Everyone knows the importance of maintaining a healthy body weight. Diet and exercise remain the gold standard recommendation for those needing to lose weight. Excess calorie consumption leads to increased fat storage, particularly in sedentary individuals. A healthy diet helps limit intake calories, while exercise helps burn excess calories. Maintaining the balance between calories consumed and calories burned help maintain healthy body weights.
The American College of Sports Medicine (ACSM) recommends that apparently healthy adults perform 150 minutes of moderate physical activity per week, as well as strengthening of major muscle groups at least twice a week. While the energy expenditure chart includes many cardiovascular activities, it is very limited in providing the energy expenditure of strength-training activities. And despite its popularity in fitness programs, elastic resistance exercise is not currently specified in the chart.
Researchers at Wichita State University wanted to determine the caloric expenditure of elastic band exercises.

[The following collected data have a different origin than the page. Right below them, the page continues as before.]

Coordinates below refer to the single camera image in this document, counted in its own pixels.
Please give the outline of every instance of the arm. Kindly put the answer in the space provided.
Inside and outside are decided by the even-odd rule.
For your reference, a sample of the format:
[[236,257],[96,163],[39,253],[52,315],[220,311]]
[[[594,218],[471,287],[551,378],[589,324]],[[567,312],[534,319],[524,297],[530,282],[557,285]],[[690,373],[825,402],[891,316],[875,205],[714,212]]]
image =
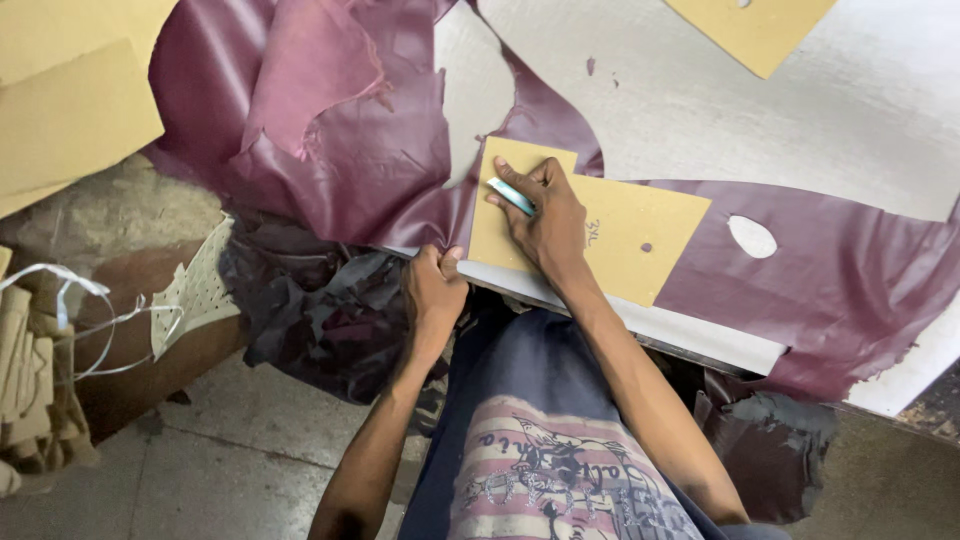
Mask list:
[[534,202],[537,212],[528,217],[495,195],[488,202],[506,212],[514,241],[577,321],[636,441],[714,523],[750,523],[713,448],[593,277],[584,258],[587,210],[577,201],[560,164],[550,158],[525,176],[502,158],[495,166],[504,182]]
[[462,253],[454,247],[441,255],[424,246],[404,269],[411,321],[406,353],[347,446],[317,507],[309,540],[373,539],[379,532],[417,396],[467,298],[467,283],[457,273]]

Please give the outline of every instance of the person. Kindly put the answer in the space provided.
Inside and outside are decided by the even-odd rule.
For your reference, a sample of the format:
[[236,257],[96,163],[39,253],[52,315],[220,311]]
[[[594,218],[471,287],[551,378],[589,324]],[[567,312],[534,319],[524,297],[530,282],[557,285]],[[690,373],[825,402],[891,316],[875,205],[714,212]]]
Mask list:
[[[613,311],[584,256],[587,211],[555,159],[499,177],[510,233],[573,319],[516,315],[477,289],[456,334],[444,411],[398,538],[789,539],[751,525],[720,459]],[[373,539],[420,389],[464,310],[463,249],[424,246],[404,271],[411,331],[350,442],[310,540]]]

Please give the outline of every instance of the cardboard sheet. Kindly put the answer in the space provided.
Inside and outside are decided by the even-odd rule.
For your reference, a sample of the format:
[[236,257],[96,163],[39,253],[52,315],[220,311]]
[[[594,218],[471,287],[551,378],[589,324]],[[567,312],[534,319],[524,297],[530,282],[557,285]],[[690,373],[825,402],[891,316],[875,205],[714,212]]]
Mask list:
[[764,79],[813,30],[836,0],[664,0],[714,43]]
[[[576,155],[487,137],[468,258],[533,273],[537,270],[510,238],[503,211],[484,200],[493,192],[485,181],[496,176],[496,156],[503,156],[517,171],[526,172],[550,156],[556,157],[564,170],[570,170]],[[587,207],[586,256],[600,287],[640,306],[652,306],[707,212],[710,199],[588,176],[567,177],[577,198]]]
[[0,2],[0,217],[163,134],[147,69],[175,4]]

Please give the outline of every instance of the hand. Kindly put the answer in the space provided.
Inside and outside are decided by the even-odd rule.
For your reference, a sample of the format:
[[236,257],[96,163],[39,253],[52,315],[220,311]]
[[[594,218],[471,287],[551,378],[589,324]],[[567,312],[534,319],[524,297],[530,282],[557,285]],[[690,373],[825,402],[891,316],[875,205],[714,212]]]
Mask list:
[[487,202],[507,214],[510,236],[558,292],[592,277],[584,258],[587,209],[580,204],[556,158],[547,158],[528,175],[517,173],[503,158],[493,160],[500,180],[530,199],[537,211],[523,213],[510,201],[489,195]]
[[457,272],[463,253],[460,246],[443,255],[434,246],[423,246],[403,269],[414,353],[429,358],[424,362],[431,366],[444,350],[467,301],[469,285]]

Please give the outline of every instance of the perforated material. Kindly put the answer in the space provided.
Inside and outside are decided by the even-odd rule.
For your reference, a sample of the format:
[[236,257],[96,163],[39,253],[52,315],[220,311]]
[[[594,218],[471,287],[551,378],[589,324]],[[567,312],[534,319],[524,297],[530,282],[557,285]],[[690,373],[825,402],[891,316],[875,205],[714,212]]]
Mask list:
[[153,311],[150,340],[154,357],[160,358],[185,333],[240,312],[217,272],[232,225],[232,217],[224,219],[206,238],[186,270],[179,265],[170,285],[154,295],[154,306],[183,307],[183,318],[175,326],[177,314],[173,310]]

They presented their results at the ACSM Annual Meeting this month in Indianapolis. They had 20 healthy university students complete 15 minutes of upper and lower body exercise using blue and black TheraBandTM resistance bands. The researchers calculated the metabolic expenditure (METs) of the exercises using oxygen consumption measures.
The researchers found that the blue and black bands on average provided a ‘moderate intensity’ resistance workout, expending 3.27 METS and 3.52 METS, respectively. Lower body exercises produced more METs than upper body exercises, and black band exercises utilized more METS than blue bands:
|Blue Band||Black Band|
|Upper Body Exercise||3.1 METS||3.29 METS|
|Lower Body Exercise||3.66 METS||4 METS|
Interestingly, the levels reported by the researchers are similar to the reported MET levels for “resistance training” (3.5) (Ainsworth et al. 2011). Therefore, exercises with TheraBand blue and black bands twice a week would meet the physical activity recommendation for moderate levels of resistance training.
These results are also important in providing caloric expenditure. One MET is roughly equivalent to the expenditure of 1 kcal per kilogram of body weight per hour; therefore, calories burned during an activity can be roughly calculated using the formula (Ainsworth et al. 2011):
Kilocalories = MET x weight in kilograms x duration in hours.
Using the formula above, a 70 kg person performing upper body exercises for 30 minutes with a blue TheraBand resistance band exercises at 3.1 METS would burn 108 kCal (3.1 x 70 x 0.5).
The results of this study have important implications for promotion of physical activity as well as weight loss/management programs.
REFERENCE: Rogers ME, et al. 2014. Caloric expenditure of elastic resistance training in upper and lower body exercise. Med Sci Sports Exerc. 46(5S):244-5 (Abstract).
Disclosure: Performance Health supported this study, but had no influence on its outcome or publication.